使用 MDM 是否支持具有 Microsoft Entra 管理配置的 Windows LAPS?
是的,对于 Microsoft Entra 加入/Microsoft Entra 混合加入(共同管理的)设备。 客户可以使用他们任选的 Microsoft Intune 或任何其他第三方移动设备管理 (MDM)。
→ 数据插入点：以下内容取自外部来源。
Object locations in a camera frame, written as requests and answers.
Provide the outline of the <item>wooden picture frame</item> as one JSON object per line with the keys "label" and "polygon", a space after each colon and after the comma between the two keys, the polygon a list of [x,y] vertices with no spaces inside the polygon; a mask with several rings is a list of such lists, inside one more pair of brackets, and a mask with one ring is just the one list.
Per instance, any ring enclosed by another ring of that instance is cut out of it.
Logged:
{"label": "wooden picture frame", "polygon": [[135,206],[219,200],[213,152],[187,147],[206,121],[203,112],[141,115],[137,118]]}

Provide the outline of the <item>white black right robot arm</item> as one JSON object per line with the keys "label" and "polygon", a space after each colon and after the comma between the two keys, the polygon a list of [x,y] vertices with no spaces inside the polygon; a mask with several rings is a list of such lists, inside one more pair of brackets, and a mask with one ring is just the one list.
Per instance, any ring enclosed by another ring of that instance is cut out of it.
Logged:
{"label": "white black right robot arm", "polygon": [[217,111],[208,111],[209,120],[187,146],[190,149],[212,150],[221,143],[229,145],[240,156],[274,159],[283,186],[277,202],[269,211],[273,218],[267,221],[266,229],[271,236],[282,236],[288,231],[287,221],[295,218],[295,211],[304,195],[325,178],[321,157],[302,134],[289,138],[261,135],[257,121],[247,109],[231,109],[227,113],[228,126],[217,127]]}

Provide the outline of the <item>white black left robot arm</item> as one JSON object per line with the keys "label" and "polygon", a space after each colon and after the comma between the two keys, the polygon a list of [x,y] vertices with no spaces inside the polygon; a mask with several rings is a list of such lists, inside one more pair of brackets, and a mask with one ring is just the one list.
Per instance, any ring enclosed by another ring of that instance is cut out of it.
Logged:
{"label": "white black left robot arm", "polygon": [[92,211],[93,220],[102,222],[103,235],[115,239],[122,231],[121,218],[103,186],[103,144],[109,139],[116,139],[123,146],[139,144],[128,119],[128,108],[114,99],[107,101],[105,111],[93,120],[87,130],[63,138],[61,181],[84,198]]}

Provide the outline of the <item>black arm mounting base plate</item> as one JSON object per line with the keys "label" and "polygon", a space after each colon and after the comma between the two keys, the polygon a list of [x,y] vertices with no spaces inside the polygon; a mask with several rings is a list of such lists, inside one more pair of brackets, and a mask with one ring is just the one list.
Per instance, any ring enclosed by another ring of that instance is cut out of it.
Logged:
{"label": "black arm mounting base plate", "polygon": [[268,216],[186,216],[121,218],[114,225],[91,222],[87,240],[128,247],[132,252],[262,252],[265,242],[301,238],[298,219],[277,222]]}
在 Microsoft Entra ID 中删除设备时会发生什么情况?
在 Microsoft Entra ID 中删除设备后,绑定到该设备的 LAPS 凭证将会丢失,并且 Microsoft Entra ID 中存储的密码也将丢失。 除非具有用于检索 LAPS 密码并将其存储在外部的自定义工作流,否则 Microsoft Entra ID 中没有方法可以恢复已删除设备的 LAPS 托管密码。
恢复 LAPS 密码需要使用哪些角色?
以下内置 Microsoft Entra 角色有权恢复 LAPS 密码:全局管理员、云设备管理员和 Intune 管理员。
读取 LAPS 元数据需要哪些角色?
支持以下内置角色查看有关 LAPS 的元数据,包括设备名称、上次密码轮换和下一个密码轮换:全局管理员、云设备管理员、Intune 管理员、帮助台管理员、安全读者、安全管理员和全局读者。
是否支持自定义角色?
是的。 如果具有 Microsoft Entra ID P1 或 P2,则可以使用以下 RBAC 权限创建自定义角色:
- 读取 LAPS 元数据:microsoft.directory/deviceLocalCredentials/standard/read
- 读取 LAPS 密码:microsoft.directory/deviceLocalCredentials/password/read
如果更改策略指定的本地管理员帐户,会发生什么情况?
由于 Windows LAPS 一次只能管理设备上的一个本地管理员帐户,因此原始帐户将不再由 LAPS 策略管理。 如果策略要求设备对该帐户进行备份,则会备份新帐户,并且无法再从 Intune 管理中心或指定用于存储帐户信息的目录获取有关之前帐户的详细信息。